-- Exercise aim --
Each entry needs to be retyped exactly, with nothing added or dropped.

-- Information --
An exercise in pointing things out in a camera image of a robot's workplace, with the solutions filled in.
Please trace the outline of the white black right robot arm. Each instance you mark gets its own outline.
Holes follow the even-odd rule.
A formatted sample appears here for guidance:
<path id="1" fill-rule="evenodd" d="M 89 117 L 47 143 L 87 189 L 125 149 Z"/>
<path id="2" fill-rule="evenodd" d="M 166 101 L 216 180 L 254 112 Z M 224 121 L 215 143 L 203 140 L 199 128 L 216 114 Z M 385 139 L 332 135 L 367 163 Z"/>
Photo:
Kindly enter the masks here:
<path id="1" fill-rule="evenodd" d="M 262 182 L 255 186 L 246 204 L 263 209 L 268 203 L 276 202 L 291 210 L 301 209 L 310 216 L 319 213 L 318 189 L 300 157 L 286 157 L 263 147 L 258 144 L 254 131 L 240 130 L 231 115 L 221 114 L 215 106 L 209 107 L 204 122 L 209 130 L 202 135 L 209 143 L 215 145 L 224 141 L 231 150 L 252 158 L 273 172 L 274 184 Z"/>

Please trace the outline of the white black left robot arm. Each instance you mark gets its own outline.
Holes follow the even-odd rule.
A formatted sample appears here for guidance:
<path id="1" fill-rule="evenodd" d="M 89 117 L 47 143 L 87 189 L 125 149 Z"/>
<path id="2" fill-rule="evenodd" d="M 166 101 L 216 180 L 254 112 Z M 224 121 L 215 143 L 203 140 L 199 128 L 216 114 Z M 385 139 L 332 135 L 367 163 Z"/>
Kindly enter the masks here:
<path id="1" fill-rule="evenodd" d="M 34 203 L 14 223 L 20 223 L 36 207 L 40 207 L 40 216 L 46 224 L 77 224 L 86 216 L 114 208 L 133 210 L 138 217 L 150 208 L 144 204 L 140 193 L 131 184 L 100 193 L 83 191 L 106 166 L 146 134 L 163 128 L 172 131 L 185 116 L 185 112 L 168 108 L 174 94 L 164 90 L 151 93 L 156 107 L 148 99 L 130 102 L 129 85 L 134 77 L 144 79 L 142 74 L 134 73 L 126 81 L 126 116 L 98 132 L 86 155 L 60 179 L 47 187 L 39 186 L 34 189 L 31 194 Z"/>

-- Exercise solution --
An exercise in pointing things out in a camera image of a robot's workplace, with the solutions filled in.
Please trace the outline of the white black right robot arm. Each instance you mark gets its own outline.
Holes follow the even-odd rule.
A formatted sample appears here for guidance:
<path id="1" fill-rule="evenodd" d="M 89 117 L 47 143 L 87 189 L 125 149 Z"/>
<path id="2" fill-rule="evenodd" d="M 166 101 L 216 180 L 254 112 Z M 224 121 L 215 143 L 203 140 L 199 128 L 216 114 Z M 385 139 L 332 135 L 367 163 Z"/>
Photo:
Kindly enter the masks here:
<path id="1" fill-rule="evenodd" d="M 262 182 L 255 186 L 246 204 L 263 209 L 268 203 L 276 202 L 291 210 L 301 209 L 310 216 L 319 213 L 318 189 L 300 157 L 286 157 L 263 147 L 258 144 L 254 131 L 240 130 L 231 115 L 221 114 L 215 106 L 209 107 L 204 122 L 209 130 L 202 135 L 209 143 L 215 145 L 224 141 L 231 150 L 252 158 L 273 172 L 274 184 Z"/>

Please trace the outline of the white black left robot arm. Each instance you mark gets its own outline.
Holes follow the even-odd rule.
A formatted sample appears here for guidance:
<path id="1" fill-rule="evenodd" d="M 89 117 L 47 143 L 87 189 L 125 149 Z"/>
<path id="2" fill-rule="evenodd" d="M 166 101 L 216 180 L 254 112 Z M 224 121 L 215 143 L 203 140 L 199 128 L 216 114 Z M 385 139 L 332 135 L 367 163 Z"/>
Kindly enter the masks here:
<path id="1" fill-rule="evenodd" d="M 34 203 L 14 223 L 20 223 L 36 207 L 40 207 L 40 216 L 46 224 L 77 224 L 86 216 L 114 208 L 133 210 L 138 217 L 150 208 L 144 204 L 140 193 L 131 184 L 100 193 L 83 191 L 106 166 L 146 134 L 163 128 L 172 131 L 185 116 L 185 112 L 168 108 L 174 94 L 164 90 L 151 93 L 156 107 L 148 99 L 130 102 L 129 85 L 134 77 L 144 79 L 142 74 L 134 73 L 126 81 L 126 116 L 98 132 L 86 155 L 60 179 L 47 187 L 39 186 L 34 189 L 31 194 Z"/>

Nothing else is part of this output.